From the entries that follow, pick out all lines holding "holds".

▸ **Data records**
[Start of section]

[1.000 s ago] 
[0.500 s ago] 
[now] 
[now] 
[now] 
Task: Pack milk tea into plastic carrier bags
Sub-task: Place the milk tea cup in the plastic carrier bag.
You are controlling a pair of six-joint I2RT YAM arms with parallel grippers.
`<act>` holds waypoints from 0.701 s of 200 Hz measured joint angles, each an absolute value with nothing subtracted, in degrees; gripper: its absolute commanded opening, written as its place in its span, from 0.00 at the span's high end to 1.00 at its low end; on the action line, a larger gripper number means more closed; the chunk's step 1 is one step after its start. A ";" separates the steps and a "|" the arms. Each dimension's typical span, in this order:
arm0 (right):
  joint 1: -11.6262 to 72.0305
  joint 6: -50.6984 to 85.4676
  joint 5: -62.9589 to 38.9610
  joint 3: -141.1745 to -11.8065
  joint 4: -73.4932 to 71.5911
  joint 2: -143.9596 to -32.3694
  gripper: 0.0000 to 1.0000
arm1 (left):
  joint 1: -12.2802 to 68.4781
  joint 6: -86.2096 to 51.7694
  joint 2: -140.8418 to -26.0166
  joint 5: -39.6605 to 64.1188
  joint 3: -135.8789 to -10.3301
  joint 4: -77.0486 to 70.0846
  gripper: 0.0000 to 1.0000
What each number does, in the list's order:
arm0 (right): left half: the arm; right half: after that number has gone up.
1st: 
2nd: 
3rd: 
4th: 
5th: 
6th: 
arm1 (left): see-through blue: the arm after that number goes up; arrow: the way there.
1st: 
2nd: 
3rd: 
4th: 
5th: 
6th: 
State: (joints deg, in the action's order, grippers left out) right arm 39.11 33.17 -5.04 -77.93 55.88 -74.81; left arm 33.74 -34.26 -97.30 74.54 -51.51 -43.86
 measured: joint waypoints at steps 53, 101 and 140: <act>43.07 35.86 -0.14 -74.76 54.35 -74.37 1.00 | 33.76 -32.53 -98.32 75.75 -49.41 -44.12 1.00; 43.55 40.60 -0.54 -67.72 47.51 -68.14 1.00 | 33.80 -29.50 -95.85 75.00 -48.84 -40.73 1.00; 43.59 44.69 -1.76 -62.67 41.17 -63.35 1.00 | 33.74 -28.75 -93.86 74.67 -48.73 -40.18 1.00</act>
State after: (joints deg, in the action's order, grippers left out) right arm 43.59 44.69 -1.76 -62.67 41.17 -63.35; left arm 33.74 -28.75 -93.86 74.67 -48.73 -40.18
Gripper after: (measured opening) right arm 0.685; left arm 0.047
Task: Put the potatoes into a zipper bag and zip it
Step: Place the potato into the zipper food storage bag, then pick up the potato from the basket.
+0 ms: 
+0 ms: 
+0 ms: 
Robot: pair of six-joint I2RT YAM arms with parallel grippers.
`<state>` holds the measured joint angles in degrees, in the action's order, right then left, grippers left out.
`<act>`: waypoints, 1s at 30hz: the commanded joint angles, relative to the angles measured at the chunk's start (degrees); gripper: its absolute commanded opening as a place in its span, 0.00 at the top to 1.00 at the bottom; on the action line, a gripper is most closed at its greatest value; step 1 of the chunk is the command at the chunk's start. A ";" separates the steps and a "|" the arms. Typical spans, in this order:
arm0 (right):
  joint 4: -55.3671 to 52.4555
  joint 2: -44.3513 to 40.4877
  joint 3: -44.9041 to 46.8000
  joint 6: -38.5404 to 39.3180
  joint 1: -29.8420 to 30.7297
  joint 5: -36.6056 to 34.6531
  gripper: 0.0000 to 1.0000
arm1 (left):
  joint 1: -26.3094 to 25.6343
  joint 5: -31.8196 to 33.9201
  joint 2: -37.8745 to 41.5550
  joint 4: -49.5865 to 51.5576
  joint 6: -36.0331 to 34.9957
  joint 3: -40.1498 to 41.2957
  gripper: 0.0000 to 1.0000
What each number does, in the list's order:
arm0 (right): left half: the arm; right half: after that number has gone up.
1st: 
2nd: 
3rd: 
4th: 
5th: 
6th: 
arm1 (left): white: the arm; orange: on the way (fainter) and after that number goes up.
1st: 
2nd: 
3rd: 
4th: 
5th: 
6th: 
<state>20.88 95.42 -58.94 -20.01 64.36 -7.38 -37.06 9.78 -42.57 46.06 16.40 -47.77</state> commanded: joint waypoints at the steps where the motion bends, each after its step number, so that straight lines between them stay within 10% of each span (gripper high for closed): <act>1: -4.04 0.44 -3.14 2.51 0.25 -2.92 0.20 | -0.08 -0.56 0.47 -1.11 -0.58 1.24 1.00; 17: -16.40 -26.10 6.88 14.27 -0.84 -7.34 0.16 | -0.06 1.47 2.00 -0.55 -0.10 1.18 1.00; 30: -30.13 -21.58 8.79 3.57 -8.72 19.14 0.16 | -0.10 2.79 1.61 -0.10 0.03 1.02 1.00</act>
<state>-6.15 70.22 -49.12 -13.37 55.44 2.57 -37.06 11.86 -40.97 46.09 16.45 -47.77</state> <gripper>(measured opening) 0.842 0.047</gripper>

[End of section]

▸ **Problem solution**
`<act>` holds waypoints from 0.701 s of 200 Hz measured joint angles, each an absolute value with nothing subtracted, in degrees; gripper: its absolute commanded opening, written as its place in its span, from 0.00 at the span's high end to 1.00 at its low end; on the action line, a larger gripper number means more closed; the chunk's step 1 is one step after its start. A ";" separates the steps and a "|" the arms. Each dimension's typical span, in this order:
`<state>` holds the measured joint angles in degrees, in the action's order, right then left, grippers left out.

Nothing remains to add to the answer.